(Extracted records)
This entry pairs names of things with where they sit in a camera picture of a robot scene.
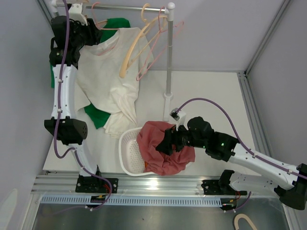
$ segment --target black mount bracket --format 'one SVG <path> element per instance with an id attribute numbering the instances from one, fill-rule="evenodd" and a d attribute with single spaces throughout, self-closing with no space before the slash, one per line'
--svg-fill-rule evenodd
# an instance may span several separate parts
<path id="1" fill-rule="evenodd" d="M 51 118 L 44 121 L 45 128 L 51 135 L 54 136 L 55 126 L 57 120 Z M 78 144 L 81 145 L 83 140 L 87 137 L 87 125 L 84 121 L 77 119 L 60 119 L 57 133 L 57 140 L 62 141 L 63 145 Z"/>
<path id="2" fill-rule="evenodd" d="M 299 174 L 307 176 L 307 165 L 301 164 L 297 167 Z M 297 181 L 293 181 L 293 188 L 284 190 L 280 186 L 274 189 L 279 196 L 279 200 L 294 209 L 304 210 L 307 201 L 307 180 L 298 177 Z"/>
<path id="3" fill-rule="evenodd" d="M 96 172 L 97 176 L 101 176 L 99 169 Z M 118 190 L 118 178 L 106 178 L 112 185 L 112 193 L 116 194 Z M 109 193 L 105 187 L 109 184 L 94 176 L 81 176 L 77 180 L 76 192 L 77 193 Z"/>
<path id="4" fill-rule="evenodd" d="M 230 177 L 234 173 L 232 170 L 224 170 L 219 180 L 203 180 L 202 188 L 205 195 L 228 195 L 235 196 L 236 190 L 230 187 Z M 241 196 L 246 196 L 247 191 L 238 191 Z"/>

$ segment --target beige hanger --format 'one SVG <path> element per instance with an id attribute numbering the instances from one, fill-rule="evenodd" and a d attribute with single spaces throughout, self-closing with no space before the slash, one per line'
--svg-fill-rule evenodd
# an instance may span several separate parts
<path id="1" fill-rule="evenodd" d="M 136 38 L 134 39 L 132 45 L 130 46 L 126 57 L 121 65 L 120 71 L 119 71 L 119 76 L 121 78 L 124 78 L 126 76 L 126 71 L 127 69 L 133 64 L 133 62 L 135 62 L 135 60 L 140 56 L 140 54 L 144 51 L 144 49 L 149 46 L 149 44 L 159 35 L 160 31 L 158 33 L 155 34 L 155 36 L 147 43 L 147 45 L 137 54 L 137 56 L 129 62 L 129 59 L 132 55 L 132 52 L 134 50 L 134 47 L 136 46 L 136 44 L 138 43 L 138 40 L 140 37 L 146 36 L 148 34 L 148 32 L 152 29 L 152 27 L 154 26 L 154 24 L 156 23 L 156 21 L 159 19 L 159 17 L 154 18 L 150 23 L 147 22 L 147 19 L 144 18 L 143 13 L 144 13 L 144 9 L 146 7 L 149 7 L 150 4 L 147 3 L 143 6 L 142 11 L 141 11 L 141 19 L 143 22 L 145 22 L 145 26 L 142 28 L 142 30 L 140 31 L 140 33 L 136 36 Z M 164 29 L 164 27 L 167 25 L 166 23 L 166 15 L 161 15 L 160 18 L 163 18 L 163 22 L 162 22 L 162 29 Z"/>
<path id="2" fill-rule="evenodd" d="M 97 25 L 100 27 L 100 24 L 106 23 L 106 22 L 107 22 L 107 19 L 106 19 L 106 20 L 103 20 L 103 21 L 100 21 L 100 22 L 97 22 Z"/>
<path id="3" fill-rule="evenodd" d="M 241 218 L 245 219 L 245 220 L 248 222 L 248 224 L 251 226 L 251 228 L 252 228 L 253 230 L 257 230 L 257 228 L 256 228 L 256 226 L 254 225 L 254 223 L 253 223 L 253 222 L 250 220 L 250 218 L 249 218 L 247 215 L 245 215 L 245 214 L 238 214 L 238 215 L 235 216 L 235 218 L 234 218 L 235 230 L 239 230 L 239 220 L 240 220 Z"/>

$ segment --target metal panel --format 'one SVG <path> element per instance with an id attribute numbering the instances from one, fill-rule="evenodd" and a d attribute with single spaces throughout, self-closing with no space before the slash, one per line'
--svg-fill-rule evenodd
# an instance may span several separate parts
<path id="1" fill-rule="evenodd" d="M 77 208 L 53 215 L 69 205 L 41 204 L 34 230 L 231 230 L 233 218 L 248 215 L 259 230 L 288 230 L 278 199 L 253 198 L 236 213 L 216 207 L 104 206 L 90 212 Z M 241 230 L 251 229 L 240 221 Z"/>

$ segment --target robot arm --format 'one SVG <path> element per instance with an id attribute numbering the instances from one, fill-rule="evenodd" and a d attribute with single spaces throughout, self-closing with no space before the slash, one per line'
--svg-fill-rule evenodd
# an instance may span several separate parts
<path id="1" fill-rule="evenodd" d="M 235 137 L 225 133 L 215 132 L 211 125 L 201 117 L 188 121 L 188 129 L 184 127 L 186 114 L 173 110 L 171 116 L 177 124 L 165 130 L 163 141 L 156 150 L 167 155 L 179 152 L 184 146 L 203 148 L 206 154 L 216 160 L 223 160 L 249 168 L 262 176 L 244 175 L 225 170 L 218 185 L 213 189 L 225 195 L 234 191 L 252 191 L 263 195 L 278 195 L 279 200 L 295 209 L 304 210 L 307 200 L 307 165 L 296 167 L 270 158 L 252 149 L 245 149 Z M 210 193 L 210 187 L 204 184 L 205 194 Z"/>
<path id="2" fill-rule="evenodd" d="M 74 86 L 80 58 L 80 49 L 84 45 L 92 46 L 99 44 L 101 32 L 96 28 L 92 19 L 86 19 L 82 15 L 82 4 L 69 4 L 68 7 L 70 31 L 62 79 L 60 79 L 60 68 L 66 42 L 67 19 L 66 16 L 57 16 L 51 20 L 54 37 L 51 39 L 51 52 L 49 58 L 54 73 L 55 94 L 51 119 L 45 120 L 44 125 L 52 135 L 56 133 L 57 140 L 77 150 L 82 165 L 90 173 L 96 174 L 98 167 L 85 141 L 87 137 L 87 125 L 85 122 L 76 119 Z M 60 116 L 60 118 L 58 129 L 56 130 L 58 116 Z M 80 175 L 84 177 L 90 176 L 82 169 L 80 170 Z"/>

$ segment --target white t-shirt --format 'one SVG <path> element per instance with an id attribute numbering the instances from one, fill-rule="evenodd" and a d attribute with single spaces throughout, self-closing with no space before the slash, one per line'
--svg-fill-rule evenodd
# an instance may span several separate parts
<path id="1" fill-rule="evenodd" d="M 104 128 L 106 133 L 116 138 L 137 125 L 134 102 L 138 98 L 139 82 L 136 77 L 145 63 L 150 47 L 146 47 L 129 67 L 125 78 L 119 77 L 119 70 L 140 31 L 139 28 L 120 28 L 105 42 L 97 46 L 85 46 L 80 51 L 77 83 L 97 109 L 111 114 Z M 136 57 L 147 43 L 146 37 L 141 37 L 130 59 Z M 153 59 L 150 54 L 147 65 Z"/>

- **What the task requires**: With the pictures omitted, repeat the full set of records above exactly.

- **Expected answer**:
This entry pairs names of things with where they sit in a camera picture of a robot scene.
$ segment --target black mount bracket --format 'one SVG <path> element per instance with an id attribute numbering the instances from one, fill-rule="evenodd" and a d attribute with single spaces throughout, self-closing with no space before the slash, one per line'
--svg-fill-rule evenodd
# an instance may span several separate parts
<path id="1" fill-rule="evenodd" d="M 51 118 L 44 121 L 45 128 L 51 135 L 54 136 L 55 126 L 57 120 Z M 78 144 L 81 145 L 83 140 L 87 137 L 87 125 L 84 121 L 77 119 L 60 119 L 57 133 L 57 140 L 62 141 L 63 145 Z"/>
<path id="2" fill-rule="evenodd" d="M 299 174 L 307 176 L 307 165 L 301 164 L 297 167 Z M 297 181 L 293 181 L 293 188 L 284 190 L 280 186 L 274 189 L 279 196 L 279 200 L 294 209 L 304 210 L 307 201 L 307 180 L 298 177 Z"/>
<path id="3" fill-rule="evenodd" d="M 96 172 L 97 176 L 101 176 L 99 169 Z M 118 190 L 118 178 L 106 178 L 112 185 L 112 193 L 116 194 Z M 109 193 L 105 187 L 109 184 L 94 176 L 81 176 L 77 180 L 76 192 L 77 193 Z"/>
<path id="4" fill-rule="evenodd" d="M 230 177 L 234 173 L 232 170 L 224 170 L 219 180 L 203 180 L 202 188 L 205 195 L 228 195 L 235 196 L 236 190 L 230 187 Z M 241 196 L 246 196 L 247 191 L 238 191 Z"/>

$ segment --target beige hanger --format 'one SVG <path> element per instance with an id attribute numbering the instances from one, fill-rule="evenodd" and a d attribute with single spaces throughout, self-closing with no space before the slash, one per line'
--svg-fill-rule evenodd
# an instance may span several separate parts
<path id="1" fill-rule="evenodd" d="M 136 38 L 134 39 L 132 45 L 130 46 L 126 57 L 121 65 L 120 71 L 119 71 L 119 76 L 121 78 L 124 78 L 126 76 L 126 71 L 127 69 L 133 64 L 133 62 L 135 62 L 135 60 L 140 56 L 140 54 L 144 51 L 144 49 L 149 46 L 149 44 L 159 35 L 160 31 L 158 33 L 155 34 L 155 36 L 147 43 L 147 45 L 137 54 L 137 56 L 129 62 L 129 59 L 132 55 L 132 52 L 134 50 L 134 47 L 136 46 L 136 44 L 138 43 L 138 40 L 140 37 L 146 36 L 148 34 L 148 32 L 152 29 L 152 27 L 154 26 L 154 24 L 156 23 L 156 21 L 159 19 L 159 17 L 154 18 L 150 23 L 147 22 L 147 19 L 144 18 L 143 13 L 144 13 L 144 9 L 146 7 L 149 7 L 150 4 L 147 3 L 143 6 L 142 11 L 141 11 L 141 19 L 143 22 L 145 22 L 145 26 L 142 28 L 142 30 L 140 31 L 140 33 L 136 36 Z M 164 29 L 164 27 L 167 25 L 166 23 L 166 15 L 161 15 L 160 18 L 163 18 L 163 22 L 162 22 L 162 29 Z"/>
<path id="2" fill-rule="evenodd" d="M 97 25 L 100 27 L 100 24 L 106 23 L 106 22 L 107 22 L 107 19 L 106 19 L 106 20 L 103 20 L 103 21 L 100 21 L 100 22 L 97 22 Z"/>
<path id="3" fill-rule="evenodd" d="M 241 218 L 245 219 L 245 220 L 248 222 L 248 224 L 251 226 L 251 228 L 252 228 L 253 230 L 257 230 L 257 228 L 256 228 L 256 226 L 254 225 L 254 223 L 253 223 L 253 222 L 250 220 L 250 218 L 249 218 L 247 215 L 245 215 L 245 214 L 238 214 L 238 215 L 235 216 L 235 218 L 234 218 L 235 230 L 239 230 L 239 220 L 240 220 Z"/>

$ segment --target metal panel --format 'one SVG <path> element per instance with an id attribute numbering the instances from one, fill-rule="evenodd" and a d attribute with single spaces throughout, self-closing with no space before the slash, one per line'
--svg-fill-rule evenodd
# an instance may span several separate parts
<path id="1" fill-rule="evenodd" d="M 77 208 L 53 215 L 69 205 L 41 204 L 34 230 L 231 230 L 233 218 L 248 215 L 259 230 L 288 230 L 278 199 L 253 198 L 236 213 L 216 207 L 104 206 L 90 212 Z M 241 230 L 251 229 L 240 221 Z"/>

$ segment --target robot arm --format 'one SVG <path> element per instance with an id attribute numbering the instances from one, fill-rule="evenodd" and a d attribute with single spaces throughout, self-closing with no space before the slash, one per line'
--svg-fill-rule evenodd
# an instance may span several separate parts
<path id="1" fill-rule="evenodd" d="M 235 137 L 225 133 L 215 132 L 211 125 L 201 117 L 188 121 L 188 129 L 184 127 L 186 114 L 173 110 L 171 116 L 177 124 L 165 130 L 163 141 L 156 150 L 167 155 L 179 152 L 184 146 L 203 148 L 206 154 L 216 160 L 223 160 L 249 168 L 262 176 L 244 175 L 225 170 L 218 185 L 213 189 L 225 195 L 234 191 L 252 191 L 263 195 L 278 195 L 279 200 L 295 209 L 304 210 L 307 200 L 307 165 L 296 167 L 270 158 L 252 149 L 245 149 Z M 210 193 L 210 187 L 204 184 L 205 194 Z"/>
<path id="2" fill-rule="evenodd" d="M 74 86 L 80 58 L 80 49 L 84 45 L 92 46 L 99 44 L 101 32 L 96 28 L 92 19 L 86 19 L 82 15 L 82 4 L 69 4 L 68 7 L 70 31 L 62 79 L 60 79 L 60 68 L 66 42 L 67 19 L 66 16 L 57 16 L 51 20 L 54 37 L 51 39 L 51 52 L 49 58 L 54 73 L 55 94 L 51 119 L 45 120 L 44 125 L 52 135 L 56 133 L 57 140 L 77 150 L 82 165 L 90 173 L 96 174 L 98 167 L 85 141 L 87 137 L 87 125 L 85 122 L 76 119 Z M 60 116 L 60 118 L 58 129 L 56 130 L 58 116 Z M 80 175 L 84 177 L 90 176 L 82 169 L 80 170 Z"/>

$ segment --target white t-shirt --format 'one SVG <path> element per instance with an id attribute numbering the instances from one, fill-rule="evenodd" and a d attribute with single spaces throughout, self-closing with no space before the slash, one per line'
--svg-fill-rule evenodd
# an instance may span several separate parts
<path id="1" fill-rule="evenodd" d="M 104 128 L 106 133 L 116 138 L 137 125 L 134 102 L 138 98 L 139 82 L 136 77 L 145 63 L 150 47 L 146 47 L 129 67 L 125 78 L 119 77 L 119 70 L 140 31 L 139 28 L 120 28 L 105 42 L 97 46 L 85 46 L 80 51 L 77 83 L 97 109 L 111 114 Z M 136 57 L 147 43 L 146 37 L 141 37 L 130 59 Z M 153 59 L 150 54 L 147 65 Z"/>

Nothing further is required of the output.